All this has left lawmakers questioning why Google would return to the Chinese market while simultaneously pulling back from business with the Pentagon. They are virtually sure to press Google chief executive Sundar Pichai on this issue when they reschedule the hearing that was postponed this week due to President George H.W. Bush’s funeral.

Pichai has tried to smooth over tensions with military leaders, meeting with Pentagon officials during a September trip to Washington. But he’s walking a fine line trying to balance his employees’ concerns in a competitive job market with the desire to go after lucrative government contracts.

As the Washington Post’s Tony Romm and Drew Harwell have reported, “Google’s change of heart over Project Maven … has become a key source of tension between the tech giant and military officials, who felt that Google should have done a better job communicating that the technology could help keep military personnel out of harm’s way, according to a source familiar with the work. ‘Without a doubt, this has caused a lot of consternation inside the DoD,’ said Bob Work, the former deputy secretary of defense who helped launch Project Maven last year. ‘Google created a big moral hazard for itself by saying it doesn’t want to use any of its AI technology to take human life. But they didn’t say anything about the lives that could be saved.’ ”

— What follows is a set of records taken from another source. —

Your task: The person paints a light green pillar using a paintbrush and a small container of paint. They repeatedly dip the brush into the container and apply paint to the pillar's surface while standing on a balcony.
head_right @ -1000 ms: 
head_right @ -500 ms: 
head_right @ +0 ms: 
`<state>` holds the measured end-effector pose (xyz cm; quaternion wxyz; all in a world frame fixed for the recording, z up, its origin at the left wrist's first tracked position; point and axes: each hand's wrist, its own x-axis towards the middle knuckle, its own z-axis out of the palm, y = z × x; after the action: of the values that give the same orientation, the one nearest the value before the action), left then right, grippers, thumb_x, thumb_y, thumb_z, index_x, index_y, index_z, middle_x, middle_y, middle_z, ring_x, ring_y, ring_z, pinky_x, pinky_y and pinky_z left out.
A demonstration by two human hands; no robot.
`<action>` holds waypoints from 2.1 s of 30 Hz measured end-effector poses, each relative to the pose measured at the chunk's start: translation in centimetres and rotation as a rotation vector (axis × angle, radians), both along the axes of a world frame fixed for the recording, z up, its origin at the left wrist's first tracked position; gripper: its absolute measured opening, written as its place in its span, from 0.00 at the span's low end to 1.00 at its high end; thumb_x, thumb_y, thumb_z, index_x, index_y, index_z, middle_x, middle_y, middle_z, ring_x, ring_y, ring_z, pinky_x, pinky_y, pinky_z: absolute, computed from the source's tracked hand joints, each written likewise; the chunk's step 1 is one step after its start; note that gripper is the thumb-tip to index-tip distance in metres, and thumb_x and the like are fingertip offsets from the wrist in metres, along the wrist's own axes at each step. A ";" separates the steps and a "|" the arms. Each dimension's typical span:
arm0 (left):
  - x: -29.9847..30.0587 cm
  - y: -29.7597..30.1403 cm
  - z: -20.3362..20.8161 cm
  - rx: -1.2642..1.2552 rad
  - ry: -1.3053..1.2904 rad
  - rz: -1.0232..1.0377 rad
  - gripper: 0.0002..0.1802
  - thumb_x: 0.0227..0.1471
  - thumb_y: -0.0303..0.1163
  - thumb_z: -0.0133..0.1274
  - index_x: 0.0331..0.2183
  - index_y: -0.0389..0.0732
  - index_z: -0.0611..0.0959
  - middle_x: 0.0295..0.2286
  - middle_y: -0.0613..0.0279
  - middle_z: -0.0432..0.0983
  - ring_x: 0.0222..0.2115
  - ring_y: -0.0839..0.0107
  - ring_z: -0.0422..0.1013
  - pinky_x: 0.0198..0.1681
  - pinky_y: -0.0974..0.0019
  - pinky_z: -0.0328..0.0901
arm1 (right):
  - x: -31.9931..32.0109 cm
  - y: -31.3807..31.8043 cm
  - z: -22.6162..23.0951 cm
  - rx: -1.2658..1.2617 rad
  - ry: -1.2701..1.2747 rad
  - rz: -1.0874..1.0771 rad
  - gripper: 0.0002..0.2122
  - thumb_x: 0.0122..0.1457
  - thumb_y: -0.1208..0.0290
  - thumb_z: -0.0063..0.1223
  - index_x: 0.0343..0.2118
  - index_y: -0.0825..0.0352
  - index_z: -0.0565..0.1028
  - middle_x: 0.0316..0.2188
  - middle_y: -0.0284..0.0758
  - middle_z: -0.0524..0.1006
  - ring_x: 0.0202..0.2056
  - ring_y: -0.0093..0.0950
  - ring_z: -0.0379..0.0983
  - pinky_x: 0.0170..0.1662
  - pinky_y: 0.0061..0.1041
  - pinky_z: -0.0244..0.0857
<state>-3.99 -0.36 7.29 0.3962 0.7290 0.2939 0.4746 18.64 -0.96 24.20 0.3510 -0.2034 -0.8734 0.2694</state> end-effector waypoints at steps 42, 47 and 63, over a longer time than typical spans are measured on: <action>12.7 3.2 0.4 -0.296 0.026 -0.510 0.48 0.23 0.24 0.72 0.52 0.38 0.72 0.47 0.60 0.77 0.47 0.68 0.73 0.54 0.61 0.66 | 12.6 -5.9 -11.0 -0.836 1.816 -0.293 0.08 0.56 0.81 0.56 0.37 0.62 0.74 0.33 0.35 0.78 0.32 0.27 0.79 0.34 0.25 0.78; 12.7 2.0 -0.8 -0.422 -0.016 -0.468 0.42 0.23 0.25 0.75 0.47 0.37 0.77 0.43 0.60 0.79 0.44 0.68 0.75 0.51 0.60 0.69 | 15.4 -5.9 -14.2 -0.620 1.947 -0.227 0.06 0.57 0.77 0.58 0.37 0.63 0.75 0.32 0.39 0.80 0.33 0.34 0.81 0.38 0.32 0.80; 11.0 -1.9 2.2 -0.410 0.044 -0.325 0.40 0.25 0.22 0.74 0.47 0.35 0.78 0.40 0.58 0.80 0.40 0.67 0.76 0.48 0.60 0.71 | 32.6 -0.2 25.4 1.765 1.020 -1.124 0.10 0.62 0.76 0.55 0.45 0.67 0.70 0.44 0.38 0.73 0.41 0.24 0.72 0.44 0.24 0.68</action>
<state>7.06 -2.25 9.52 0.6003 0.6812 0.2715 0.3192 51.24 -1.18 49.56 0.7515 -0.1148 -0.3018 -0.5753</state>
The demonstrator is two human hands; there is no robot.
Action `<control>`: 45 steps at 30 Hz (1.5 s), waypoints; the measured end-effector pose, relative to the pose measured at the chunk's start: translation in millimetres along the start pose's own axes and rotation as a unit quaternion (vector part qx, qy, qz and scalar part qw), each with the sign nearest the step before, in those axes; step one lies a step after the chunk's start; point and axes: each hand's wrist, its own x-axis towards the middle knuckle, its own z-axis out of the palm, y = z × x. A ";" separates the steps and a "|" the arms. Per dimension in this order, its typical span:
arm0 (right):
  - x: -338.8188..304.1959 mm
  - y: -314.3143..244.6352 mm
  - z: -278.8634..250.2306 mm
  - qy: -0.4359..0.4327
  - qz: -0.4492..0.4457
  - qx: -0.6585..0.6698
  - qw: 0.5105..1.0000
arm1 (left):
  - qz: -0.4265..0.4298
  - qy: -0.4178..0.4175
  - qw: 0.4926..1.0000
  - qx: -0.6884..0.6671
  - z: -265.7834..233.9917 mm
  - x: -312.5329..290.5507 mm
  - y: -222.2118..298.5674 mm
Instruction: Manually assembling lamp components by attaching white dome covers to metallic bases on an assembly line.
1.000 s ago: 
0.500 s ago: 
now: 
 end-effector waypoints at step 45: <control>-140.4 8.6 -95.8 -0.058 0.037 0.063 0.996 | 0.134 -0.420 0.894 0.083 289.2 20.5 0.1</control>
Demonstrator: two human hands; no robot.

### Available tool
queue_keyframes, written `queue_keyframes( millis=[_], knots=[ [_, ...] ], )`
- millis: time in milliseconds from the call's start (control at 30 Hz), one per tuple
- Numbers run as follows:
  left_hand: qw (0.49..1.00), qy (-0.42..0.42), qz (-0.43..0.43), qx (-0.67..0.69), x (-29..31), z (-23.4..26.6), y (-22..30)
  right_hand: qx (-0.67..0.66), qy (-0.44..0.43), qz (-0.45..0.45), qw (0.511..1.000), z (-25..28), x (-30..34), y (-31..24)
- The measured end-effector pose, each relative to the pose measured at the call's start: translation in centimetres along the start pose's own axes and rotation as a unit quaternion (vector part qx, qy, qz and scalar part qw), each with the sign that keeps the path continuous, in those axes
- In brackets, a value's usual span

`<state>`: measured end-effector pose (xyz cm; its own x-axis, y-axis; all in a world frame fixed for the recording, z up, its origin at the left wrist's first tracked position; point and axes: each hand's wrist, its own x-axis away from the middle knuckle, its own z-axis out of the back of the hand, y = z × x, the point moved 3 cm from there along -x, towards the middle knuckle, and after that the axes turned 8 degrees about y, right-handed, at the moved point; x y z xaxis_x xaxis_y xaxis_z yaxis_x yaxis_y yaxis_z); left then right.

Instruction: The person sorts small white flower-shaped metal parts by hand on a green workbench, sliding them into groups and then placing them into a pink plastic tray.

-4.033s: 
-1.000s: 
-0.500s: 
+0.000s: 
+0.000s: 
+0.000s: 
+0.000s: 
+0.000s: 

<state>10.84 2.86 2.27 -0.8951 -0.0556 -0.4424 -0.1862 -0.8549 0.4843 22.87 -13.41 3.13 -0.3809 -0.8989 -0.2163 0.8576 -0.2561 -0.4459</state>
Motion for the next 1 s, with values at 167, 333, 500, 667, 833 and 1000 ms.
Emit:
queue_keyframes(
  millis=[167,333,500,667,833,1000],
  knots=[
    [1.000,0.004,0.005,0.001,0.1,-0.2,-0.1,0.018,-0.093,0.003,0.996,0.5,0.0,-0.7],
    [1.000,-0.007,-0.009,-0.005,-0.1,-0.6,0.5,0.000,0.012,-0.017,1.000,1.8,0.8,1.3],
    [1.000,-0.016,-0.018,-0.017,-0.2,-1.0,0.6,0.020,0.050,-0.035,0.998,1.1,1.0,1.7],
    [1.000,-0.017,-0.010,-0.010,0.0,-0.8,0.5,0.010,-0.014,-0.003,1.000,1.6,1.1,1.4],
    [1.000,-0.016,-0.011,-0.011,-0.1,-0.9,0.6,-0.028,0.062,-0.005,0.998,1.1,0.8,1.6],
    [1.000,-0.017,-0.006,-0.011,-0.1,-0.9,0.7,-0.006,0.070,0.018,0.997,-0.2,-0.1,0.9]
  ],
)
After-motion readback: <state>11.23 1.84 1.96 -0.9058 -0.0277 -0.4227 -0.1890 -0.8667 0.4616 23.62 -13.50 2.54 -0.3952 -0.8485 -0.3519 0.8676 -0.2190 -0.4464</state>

Still, some competitors, such as Amazon, have responded with promises to continue to work with the Pentagon. (Amazon founder and chief executive Jeff Bezos also owns The Washington Post.)

Brown hopes that collaboration will be easier for Project Phoenix. Companies that are developing drone technology probably have considered the potential government and military applications for their technology — versus a company such as Google with roots as a search engine. Despite the Project Maven uproar, Brown stressed that DIU still receives many proposals from companies eager to work with the Pentagon. He said many companies view the partnership as patriotic.

Also in the Pentagon’s favor here, drone technology could come from smaller, nontraditional companies that might have a different set of priorities — and fewer employees — than a behemoth such as Google. And after all, DIU started under the Obama administration to help nontraditional companies such as start-ups navigate the complicated process of doing business with the government.

Major players such as Google “are trying to sell so much overseas and take advantage of the market in China that it gives them a different set of concerns than a smaller company that has a more focused business,” Brown said.